Water Works for Kids is a mixed-media educational project for municipal tours and outreach programs. It was designed to make complex water treatment concepts easier for young visitors to understand. The project used video, animation, and short-form learning to translate technical engineering content into an engaging and age-appropriate experience.
Elementary and middle-school students visiting the municipal water treatment facility during educational tours.
Translate complex water treatment engineering concepts into learning experiences that are clear, engaging, and appropriate for younger audiences.
Mixed-media educational campaign
Four-part video series + 24 micro-learning shorts
Live-action host + animated character (Dewey)
Motion graphic info-cards explaining complex concepts
Content used during facility tours and outreach programs
Water treatment is an essential public infrastructure. Many of its processes are difficult for younger audiences to understand. The challenge was to simplify technical material without losing scientific accuracy. The content also needed to hold student attention during tours and public education events.
I treated this as a learning design problem. The goal was to turn dense engineering information into content that was easier to understand, easier to follow, and more meaningful for young learners.
The facility needed an educational tool that could explain infrastructure science more clearly. It also needed to improve student engagement during tours. Another goal was to support more consistent delivery across outreach settings.

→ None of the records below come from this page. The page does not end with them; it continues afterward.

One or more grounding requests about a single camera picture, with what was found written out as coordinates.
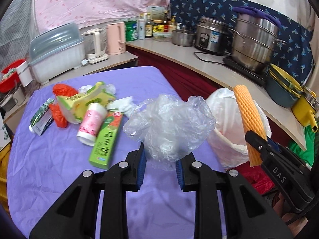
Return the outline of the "orange foam net sleeve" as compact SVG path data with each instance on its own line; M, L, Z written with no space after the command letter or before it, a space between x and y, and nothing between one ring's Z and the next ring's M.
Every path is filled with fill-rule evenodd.
M253 131L261 138L266 139L266 131L264 129L261 116L248 88L245 85L236 85L233 88L233 91L241 114L244 133L246 134L248 131ZM250 167L261 165L262 159L260 157L260 153L248 144L248 142L246 142L246 144Z

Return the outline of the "green toothpaste box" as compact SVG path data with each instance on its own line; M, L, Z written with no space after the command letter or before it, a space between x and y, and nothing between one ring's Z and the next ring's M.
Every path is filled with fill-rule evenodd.
M89 156L89 163L92 166L100 169L109 168L122 118L122 112L109 111L107 113Z

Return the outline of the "clear plastic bag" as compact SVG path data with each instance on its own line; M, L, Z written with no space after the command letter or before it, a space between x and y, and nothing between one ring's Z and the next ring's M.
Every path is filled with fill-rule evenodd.
M141 102L123 131L144 144L154 168L172 171L177 161L203 144L215 126L216 119L201 96L183 101L160 94Z

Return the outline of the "pink white paper cup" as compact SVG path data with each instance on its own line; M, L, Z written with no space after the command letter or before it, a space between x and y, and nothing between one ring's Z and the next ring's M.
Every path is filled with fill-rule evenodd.
M84 115L76 138L85 145L94 146L107 110L99 103L91 103Z

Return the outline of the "white tissue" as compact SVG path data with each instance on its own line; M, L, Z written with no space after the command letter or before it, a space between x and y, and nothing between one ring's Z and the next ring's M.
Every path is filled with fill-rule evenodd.
M117 99L106 106L108 111L117 111L123 113L127 118L130 118L134 113L137 105L133 102L133 97L125 97Z

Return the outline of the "white paper towel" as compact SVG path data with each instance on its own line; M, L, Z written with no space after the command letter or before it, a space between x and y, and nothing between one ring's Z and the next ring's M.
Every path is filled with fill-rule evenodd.
M87 93L93 86L92 85L86 85L86 86L81 86L79 89L78 89L78 92L79 93ZM107 93L110 93L112 95L115 95L116 94L116 88L114 86L114 84L107 84L105 86L105 91Z

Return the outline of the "yellow green snack bag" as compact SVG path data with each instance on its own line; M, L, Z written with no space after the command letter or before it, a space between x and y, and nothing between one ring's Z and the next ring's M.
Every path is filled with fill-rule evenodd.
M81 123L91 103L99 103L106 107L116 99L115 95L105 91L106 84L97 82L87 93L78 93L74 96L57 96L57 104L67 122Z

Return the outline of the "small green white carton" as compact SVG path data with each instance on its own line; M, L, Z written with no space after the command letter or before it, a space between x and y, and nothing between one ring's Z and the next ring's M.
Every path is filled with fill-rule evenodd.
M31 133L41 136L51 125L53 117L50 106L53 105L54 102L55 100L53 98L47 99L33 115L29 125L29 131Z

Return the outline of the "white lined trash bin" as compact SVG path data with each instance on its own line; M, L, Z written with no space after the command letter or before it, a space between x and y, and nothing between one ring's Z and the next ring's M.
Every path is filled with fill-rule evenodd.
M206 99L206 103L216 119L216 126L207 141L217 154L221 165L229 169L249 162L242 118L234 91L220 88ZM254 103L269 138L271 129L268 119L258 104L255 101Z

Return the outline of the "green plastic bag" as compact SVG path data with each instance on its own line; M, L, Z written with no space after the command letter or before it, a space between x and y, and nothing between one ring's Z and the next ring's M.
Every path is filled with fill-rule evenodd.
M304 135L306 142L305 151L293 140L289 142L288 148L312 167L318 150L318 132L313 132L309 125L304 128Z

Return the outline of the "yellow enamel pot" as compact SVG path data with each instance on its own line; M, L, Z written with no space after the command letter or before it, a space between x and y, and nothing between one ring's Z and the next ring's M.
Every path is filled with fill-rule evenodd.
M318 112L318 100L316 97L314 91L304 86L301 97L291 108L297 121L303 127L310 126L314 133L318 131L318 125L315 118L316 113Z

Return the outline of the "stacked teal yellow bowls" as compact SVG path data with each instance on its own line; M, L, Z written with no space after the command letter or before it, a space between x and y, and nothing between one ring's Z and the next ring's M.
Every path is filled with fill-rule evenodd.
M267 69L265 89L271 99L285 109L291 108L303 93L299 82L274 64Z

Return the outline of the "black induction cooktop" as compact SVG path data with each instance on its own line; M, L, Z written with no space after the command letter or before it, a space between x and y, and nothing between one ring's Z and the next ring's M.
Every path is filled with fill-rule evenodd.
M266 84L266 75L252 72L251 70L241 66L239 63L235 62L231 56L223 58L223 63L226 67L236 71L241 74L243 77L249 79L253 83L257 84L260 87L264 87Z

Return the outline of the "purple tablecloth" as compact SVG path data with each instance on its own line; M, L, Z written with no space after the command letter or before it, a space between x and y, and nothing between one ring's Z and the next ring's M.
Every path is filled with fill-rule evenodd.
M69 79L79 88L99 81L113 84L117 98L133 97L139 104L160 94L177 95L177 90L153 66L112 70ZM53 96L52 87L37 90L24 110L16 129L7 171L7 195L11 218L24 236L31 230L84 171L91 169L91 147L77 140L78 126L49 126L43 135L29 131L30 120ZM130 238L193 238L195 194L181 191L175 171L147 164L141 190L127 193Z

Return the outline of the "red cabinet curtain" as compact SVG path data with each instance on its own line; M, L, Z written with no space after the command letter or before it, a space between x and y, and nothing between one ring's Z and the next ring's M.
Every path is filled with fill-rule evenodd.
M190 96L202 96L206 99L222 87L207 77L158 55L133 47L128 47L128 51L139 57L139 66L154 66L159 69L183 100L187 100ZM249 181L259 194L264 195L275 189L275 184L260 166L250 167L249 163L246 162L235 169Z

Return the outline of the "large steel steamer pot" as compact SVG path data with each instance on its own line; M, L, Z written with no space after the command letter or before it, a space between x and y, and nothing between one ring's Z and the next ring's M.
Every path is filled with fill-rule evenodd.
M239 13L233 35L232 59L242 67L261 73L270 62L275 45L286 45L278 39L279 28L265 18Z

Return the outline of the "steel rice cooker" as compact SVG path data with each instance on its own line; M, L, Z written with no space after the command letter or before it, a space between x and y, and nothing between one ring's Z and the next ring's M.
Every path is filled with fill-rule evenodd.
M228 25L213 18L202 16L196 25L194 47L221 56L226 50L229 36Z

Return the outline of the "white glass kettle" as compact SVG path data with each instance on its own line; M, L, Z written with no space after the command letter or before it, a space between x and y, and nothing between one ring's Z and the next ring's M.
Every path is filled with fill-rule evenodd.
M109 58L109 55L106 53L105 30L101 28L90 29L85 31L83 36L88 64L96 64Z

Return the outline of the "purple cloth on pot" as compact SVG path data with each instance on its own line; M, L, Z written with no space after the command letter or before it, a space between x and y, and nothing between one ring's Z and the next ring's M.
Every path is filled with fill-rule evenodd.
M277 18L275 18L274 16L270 14L263 12L260 9L243 5L241 7L233 7L232 10L240 14L247 14L256 18L262 18L262 19L268 20L274 25L276 25L278 28L282 27L280 20L278 20Z

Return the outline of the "small steel pot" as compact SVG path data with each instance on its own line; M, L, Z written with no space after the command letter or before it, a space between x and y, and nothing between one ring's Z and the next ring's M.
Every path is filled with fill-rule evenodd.
M189 47L193 45L195 34L188 30L173 30L171 41L174 45Z

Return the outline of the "dark soy sauce bottle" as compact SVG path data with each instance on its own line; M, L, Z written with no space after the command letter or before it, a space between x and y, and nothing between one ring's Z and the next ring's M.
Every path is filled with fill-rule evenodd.
M151 15L150 13L147 14L147 21L145 25L145 37L151 38L153 36L153 24L151 22Z

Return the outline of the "pink electric kettle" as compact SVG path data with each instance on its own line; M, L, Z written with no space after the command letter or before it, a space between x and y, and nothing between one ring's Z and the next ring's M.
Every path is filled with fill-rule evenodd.
M109 55L119 55L126 51L125 23L111 23L106 26L107 49Z

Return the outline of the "green canister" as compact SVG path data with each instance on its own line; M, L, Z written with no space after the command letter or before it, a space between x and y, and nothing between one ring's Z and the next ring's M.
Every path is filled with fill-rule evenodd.
M127 42L135 41L138 39L137 21L125 22L125 38Z

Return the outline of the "lidded white dish rack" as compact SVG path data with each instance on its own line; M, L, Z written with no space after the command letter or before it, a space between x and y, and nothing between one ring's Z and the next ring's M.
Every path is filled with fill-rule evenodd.
M81 67L84 58L84 37L75 23L49 30L30 43L29 66L40 84Z

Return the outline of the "red basin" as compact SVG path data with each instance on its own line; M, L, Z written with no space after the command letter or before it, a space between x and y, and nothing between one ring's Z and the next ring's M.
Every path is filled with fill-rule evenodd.
M24 62L25 59L19 59L8 65L5 69L1 70L1 74L3 74L0 85L1 93L8 93L21 82L17 74L17 68Z

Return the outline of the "white bottle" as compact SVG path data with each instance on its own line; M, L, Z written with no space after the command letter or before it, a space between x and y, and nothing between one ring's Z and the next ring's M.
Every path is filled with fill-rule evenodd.
M140 18L138 19L138 39L144 40L146 36L146 18L145 14L140 14Z

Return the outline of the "white box on counter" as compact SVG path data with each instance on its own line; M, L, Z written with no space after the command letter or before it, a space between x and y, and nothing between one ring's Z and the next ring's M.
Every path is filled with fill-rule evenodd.
M157 20L163 21L164 15L165 15L165 7L154 6L154 5L148 6L147 13L150 14L152 21L157 21Z

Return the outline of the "blue patterned wall cloth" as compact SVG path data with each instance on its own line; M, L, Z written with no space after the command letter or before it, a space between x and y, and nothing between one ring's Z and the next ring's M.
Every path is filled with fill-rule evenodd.
M170 0L171 14L176 17L176 22L192 31L196 30L196 24L202 16L235 27L238 14L233 8L242 6L260 9L280 21L282 27L277 36L286 44L275 45L271 63L288 72L300 84L305 84L315 65L310 48L313 32L288 16L248 0Z

Dense engineering documentation was broken into smaller learning segments. Complex processes were translated into visual explanations. Motion graphics, animated diagrams, narration, and short micro-learning clips were used to support understanding.
The content described real public infrastructure. Accuracy was essential. Explanations and visuals were reviewed with facility experts. This helped keep the simplified content reliable and clear.
The project was built for tours, outreach programming, and repeated use. The final materials were designed to work across different learning contexts.
The final learning package included several connected media pieces.
A four-part educational video series
24 short learning clips
Motion graphic concept cards
An animated guide character, Dewey
Visual assets for tours and outreach programming
This made it possible to present the same ideas in different formats. The materials could be used based on available time, audience, and setting.
This project was designed to make technical infrastructure concepts more understandable for younger audiences. It also aimed to make the experience more engaging and accessible. Animation, short-form learning, and character-driven storytelling helped create a more approachable introduction to water treatment and public infrastructure.
The project also created reusable educational assets. These materials could support future tours and outreach efforts. Dewey, the animated guide character, helped bridge the gap between technical engineering knowledge and student-friendly explanation.
This project reinforced the value of translating complex knowledge into visual and age-appropriate formats. It also showed how multimedia learning can support public education. Essential systems can be made easier to understand without removing the science behind them.
A future next step would be gathering more formal feedback. That could include student comprehension, engagement, and retention across different age groups and learning settings.